Within linguistics, the term collocation denotes the co-occurrence of two or more words on a regular basis. Collocations may be lexical ("New York") or quasi-lexical ("at first go") in status. In a broader sense, collocations reflect idiomatic expressions (e.g., "to kick the bucket") or stereotyped expressions (e.g., "bitterly cold").

Statistical collocation analysis uses statistical methods to find collocation results. To this end, the following approach is taken here: starting from a specific lexeme under investigation (the node word), an analysis is run to find out what other words occur within the environment of this node word more frequently than would correspond to the overall frequency of these words in the text corpus examined.

In order to specify the environment of a node word, a window span is defined around this node word within which to search for collocation. Objective rules governing the location and size of this search window are impossible to lay down. Lexical and quasi-lexical collocations are found in the immediate vicinity of the node word. The larger the search window, the more collocations will be included.

In order to evaluate the word combinations found, test statistics are calculated for each pair of node word and collocate, providing a measure of conspicuous co-occurrence. MI scores and T scores are the most frequently applied measures. MI scores are more likely to show rare but close terminological contexts, whereas T scores prioritize frequent collocations. So both measures are complementary in character. Simply put, MI scores show what is "conspicuous", T scores what is "safe". Hence, it is useful to compare results using both measures.

Note: Both measures serve merely to assess a relative conspicuity of word combinations. The prerequisites needed for tests of statistical significance in their full sense do not exist in the conditions set by the linguistic data the material provides. That is why measures of significance will not be calculated here.

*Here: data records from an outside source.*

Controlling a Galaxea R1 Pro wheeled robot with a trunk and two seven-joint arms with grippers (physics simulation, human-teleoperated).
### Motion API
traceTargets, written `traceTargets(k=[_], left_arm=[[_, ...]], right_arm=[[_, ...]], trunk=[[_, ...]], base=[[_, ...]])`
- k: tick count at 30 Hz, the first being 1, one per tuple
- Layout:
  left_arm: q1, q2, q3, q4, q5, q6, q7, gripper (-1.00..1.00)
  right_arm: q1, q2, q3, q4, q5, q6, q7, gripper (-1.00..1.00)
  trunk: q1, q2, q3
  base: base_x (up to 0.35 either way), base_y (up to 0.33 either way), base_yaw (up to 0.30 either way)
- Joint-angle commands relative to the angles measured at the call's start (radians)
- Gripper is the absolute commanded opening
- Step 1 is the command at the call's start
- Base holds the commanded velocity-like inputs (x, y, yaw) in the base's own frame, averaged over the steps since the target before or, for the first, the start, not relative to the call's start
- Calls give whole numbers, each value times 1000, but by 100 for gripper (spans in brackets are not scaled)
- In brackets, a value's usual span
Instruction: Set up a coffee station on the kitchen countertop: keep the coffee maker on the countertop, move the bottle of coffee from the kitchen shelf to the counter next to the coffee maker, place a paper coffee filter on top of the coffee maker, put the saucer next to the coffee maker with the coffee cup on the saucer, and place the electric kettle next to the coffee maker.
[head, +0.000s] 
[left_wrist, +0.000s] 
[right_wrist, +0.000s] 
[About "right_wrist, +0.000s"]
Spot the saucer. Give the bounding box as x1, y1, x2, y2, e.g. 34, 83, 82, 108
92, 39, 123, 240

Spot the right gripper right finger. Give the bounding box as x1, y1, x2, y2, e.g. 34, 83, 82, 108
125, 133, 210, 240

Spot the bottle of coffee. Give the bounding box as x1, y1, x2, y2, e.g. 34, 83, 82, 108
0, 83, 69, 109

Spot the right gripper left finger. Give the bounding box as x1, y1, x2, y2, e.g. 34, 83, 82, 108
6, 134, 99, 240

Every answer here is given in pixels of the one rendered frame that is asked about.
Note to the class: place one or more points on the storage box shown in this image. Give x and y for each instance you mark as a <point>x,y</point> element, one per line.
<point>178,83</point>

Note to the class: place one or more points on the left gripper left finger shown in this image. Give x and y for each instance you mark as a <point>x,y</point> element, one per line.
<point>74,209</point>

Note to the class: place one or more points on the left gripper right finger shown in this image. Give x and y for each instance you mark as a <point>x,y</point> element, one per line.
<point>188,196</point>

This function, made available in the scope of the Thesaurus Linguae Aegyptiae, is still experimental in nature. Applying the function, users should take into consideration that a fully-fledged collocation analysis can only be done for clearly defined text corpora or a balanced overall corpus. At the present stage of development, the text database provides for such prerequisites only within limits.
In the current situation, results of such an analysis are recommended to be viewed as, above all, an indication of potentially interesting word combinations whose meaning remains to be verified by specific texts cited, and in the framework of a fully valid philological and historico-cultural argumentation.

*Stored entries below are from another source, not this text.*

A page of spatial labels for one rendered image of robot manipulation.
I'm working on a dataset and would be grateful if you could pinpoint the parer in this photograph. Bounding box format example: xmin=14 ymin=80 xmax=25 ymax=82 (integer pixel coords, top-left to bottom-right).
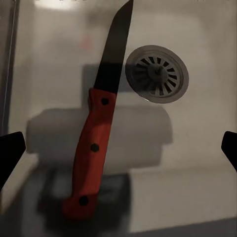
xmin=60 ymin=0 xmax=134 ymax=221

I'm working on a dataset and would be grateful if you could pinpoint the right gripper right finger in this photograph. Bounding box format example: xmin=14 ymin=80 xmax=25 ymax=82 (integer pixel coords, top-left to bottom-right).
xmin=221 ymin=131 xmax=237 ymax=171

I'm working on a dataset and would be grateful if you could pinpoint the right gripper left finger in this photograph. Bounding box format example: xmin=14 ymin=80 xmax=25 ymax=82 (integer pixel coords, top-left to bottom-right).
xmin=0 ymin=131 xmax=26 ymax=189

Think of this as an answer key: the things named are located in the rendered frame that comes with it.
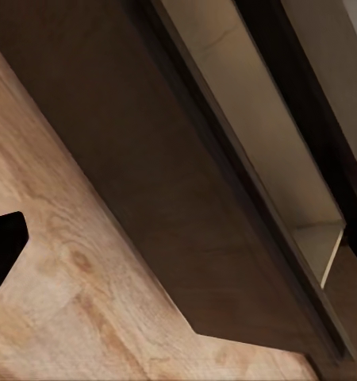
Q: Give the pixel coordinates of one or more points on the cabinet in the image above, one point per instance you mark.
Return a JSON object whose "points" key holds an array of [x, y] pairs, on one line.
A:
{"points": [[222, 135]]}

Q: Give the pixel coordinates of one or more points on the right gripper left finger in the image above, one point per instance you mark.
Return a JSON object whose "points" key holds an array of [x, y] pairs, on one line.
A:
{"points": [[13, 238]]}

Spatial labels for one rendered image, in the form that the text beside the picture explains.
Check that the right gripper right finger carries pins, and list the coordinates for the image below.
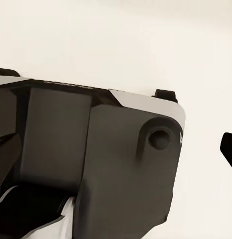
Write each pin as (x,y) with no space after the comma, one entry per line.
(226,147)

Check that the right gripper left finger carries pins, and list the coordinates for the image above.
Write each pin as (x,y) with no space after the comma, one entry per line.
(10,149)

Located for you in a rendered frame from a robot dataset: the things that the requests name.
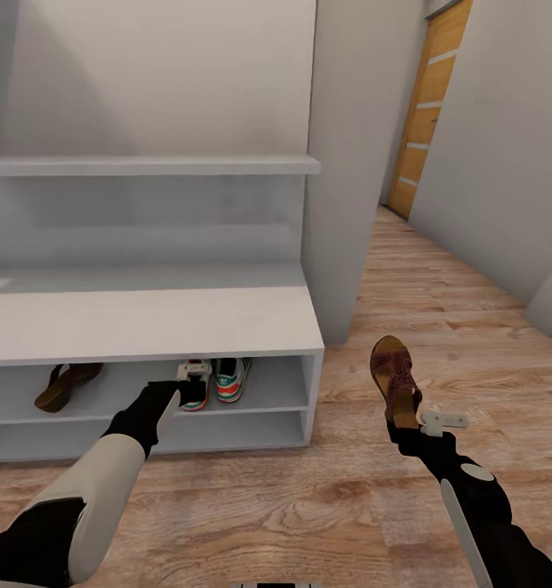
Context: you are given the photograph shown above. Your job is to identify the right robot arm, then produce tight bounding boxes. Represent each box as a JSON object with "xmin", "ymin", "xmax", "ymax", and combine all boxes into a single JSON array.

Requesting a collocation analysis for a lemma: The lemma from whose representation the collocation analysis is requested will be pre-set as node word within the query form. Parameters for an analysis may be set in the relevant fields of this query form. For the search window to be defined, maximum and minimum word spans to the left and to the right of the node word need to be chosen, with '10' being the maximum value. An analysis may be run for individual lemmata or, in the case of hierarchically defined groups, for entire groups. As a rule, the latter option, which is the default setting, should be given preference. The results of such an analysis may be listed according to MI scores or T scores, or both. In addition, a target number of collocations may be set. Generally, results will appear starting from the statistically most conspicuous collocations to move on to less conspicuous ones. The output will terminate when the maximum number is reached. Clicking on the button "Run analysis" upon selecting all parameters will start the procedure.

Results Display: For values to be verifiable, the results window first of all displays all parameters for the analysis run. Following below is a table providing information on the collocates retrieved, the results being sorted as requested. For each collocate, basic information on the lemma is provided. Clicking on the transliteration of each lemma will lead users to view the respective lemmata in the lemma list. The subsequent columns contain data on the overall frequency of the collocation within the corpus, and within the window span around the node word. Clicking on these frequency data will call up all citations for a particular collocation result. The last two columns contain the test statistics.